New teachers can expect to see their pensions reduced as a
result of a funding crunch that has left the California State
Teachers’ Retirement System wondering how to fill a $23 billion gap
over the next 30 years.
Hollister – New teachers can expect to see their pensions reduced as a result of a funding crunch that has left the California State Teachers’ Retirement System wondering how to fill a $23 billion gap over the next 30 years.

Administrators began discussion yesterday in Sacramento about how to best cut costs to save the system from going bankrupt. Some of the options on the table include reducing retiree benefits for teachers hired after Jan. 1, 2006 from $50 to $500 per month, reducing benefits and cutting the annual two percent cost-of-living adjustment.

Teachers already complain that they are unfairly treated by being disqualified from the majority of their social security benefits because they are a part of the state retirement system, known as CalSTRST. They blame two penalties by the Social Security Administration which subtract as much as 50 to 66 percent from monthly checks because they assume teachers are adequately compensated by their teacher pensions.

The penalties in question are the Government Pension Offset (GPO) and the Windfall Elimination Provision (WEP), designed to balance out income for teachers, who would otherwise get two pensions – one from the federal government and another from CalSTRST.

Barbara Ament, who taught 27 years at Hollister School District and another five at a Mountain View school, thought she knew what the federal government owed her once she retired. But when she went to the social security office in Gilroy when she retired in 2003, she was shocked at how little she got. “I didn’t know about the penalty until that day,” she said.

Instead of getting $900 like she had estimated, she received a check for only $120. Now she says she feels cheated by the system and left with a big deficit in her income for the years she assumed would be spent in comfort and financial security.

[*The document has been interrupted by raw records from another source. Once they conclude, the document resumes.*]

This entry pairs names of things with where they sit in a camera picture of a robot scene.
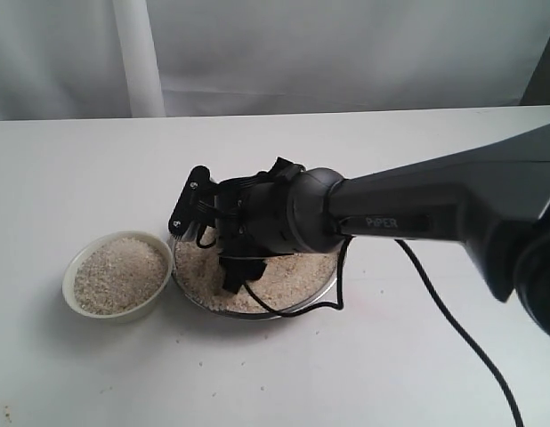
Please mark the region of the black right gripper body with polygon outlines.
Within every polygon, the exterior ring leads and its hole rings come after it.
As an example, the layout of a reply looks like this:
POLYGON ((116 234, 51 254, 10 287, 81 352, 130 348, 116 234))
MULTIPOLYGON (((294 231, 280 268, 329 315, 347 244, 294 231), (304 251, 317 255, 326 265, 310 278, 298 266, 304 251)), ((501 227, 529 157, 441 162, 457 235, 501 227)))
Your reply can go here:
POLYGON ((308 185, 302 175, 275 179, 259 175, 217 184, 214 201, 220 211, 216 221, 220 256, 244 260, 308 254, 311 249, 298 233, 293 207, 308 185))

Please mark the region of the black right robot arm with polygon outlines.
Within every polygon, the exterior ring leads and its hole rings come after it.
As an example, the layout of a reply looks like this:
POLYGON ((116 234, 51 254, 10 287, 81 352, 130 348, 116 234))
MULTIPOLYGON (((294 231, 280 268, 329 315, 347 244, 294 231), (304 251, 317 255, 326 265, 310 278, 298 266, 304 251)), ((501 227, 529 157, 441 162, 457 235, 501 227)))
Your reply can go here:
POLYGON ((330 253, 356 236, 457 242, 492 295, 516 294, 550 336, 550 124, 353 179, 278 161, 223 181, 214 203, 228 258, 330 253))

“I could have been putting money into an IRA if I had known about it,” she said.

A study released by the California Retired Teachers Association last month says teachers who work less than 30 years, will see less money in retirement and are unlikely to have full health benefits.

“What this is, is a perverse needs test,” said Ed Ely, a spokesman for the California Retired Teachers Association, which has launched a campaign against the two penalties. “It tells teachers that they don’t deserve that money simply because they chose the profession.”

But the Social Security Administration has defended the penalties as a good way to level the playing field between those with teacher pensions (fire fighters have similar pensions) and the rest of society.

“Social Security has never been advertised as something you should rely on one hundred percent,” said Steve Ponzio, manager of the Gilroy Social Security Administration office. “It is just one aspect of many that people should consider in retirement, as well as savings and work-related pensions.”

Still, retired teachers are angry and have taken it on themselves to let California politicians know. Recently San Benito County Division of Retired Teachers collected signatures opposing the penalties and sent them to the California Legislature. A proposed bill – HR4391 –that would modify GPO and WEP restrictions, giving teachers like Ament a little more each month, is also in the House.

Teachers can expect to redeem from 81 to 88 percent of their last annual income in retirement, meaning they don’t always have money to spend on things such as medicine, the cost of which rises with age, according to the study, titled “How Will You Spend Your Future?”

California teachers pay eight percent of their salaries into their pension plans, while districts contribute another 8.25 percent and the state about 2 percent. Teachers also have a voluntary savings plan, similar to a 401k, they can contribute to.

The GPO and WEP were implemented in the mid-’80s and affect an estimated 94,000 retirees, who lose an average of $3,600 a year because of the penalties.

The two social security penalties are especially unfair to those who entered teaching mid-career and contributed money to Social Security through other jobs, say teachers.

One of them is Allen Alstad who worked at a super market and served four years in the Air Force before becoming a teacher in 1968. He expected a $1,000 social security check upon retirement, but in 1996, when he finally left his teaching job in the Hollister School District, he was dismayed to find out that he would get only $350.

“I had a bond with my government that this was my investment and it would come back to me when I retired,” said Alstad.

A friend who was a stay-at-home mother her entire life and is now 65 years old, gets more money from social security than Alstad, a fact Alstad considers nothing short of outrageous.

“It’s just unfair – I worked my whole life and am penalized for it,” he said.

California is one of 15 states where the GPO and WEP penalties are in place. Pension plans were doing relatively well during the booming ’90s because of the good returns, but suffered losses starting in 2000.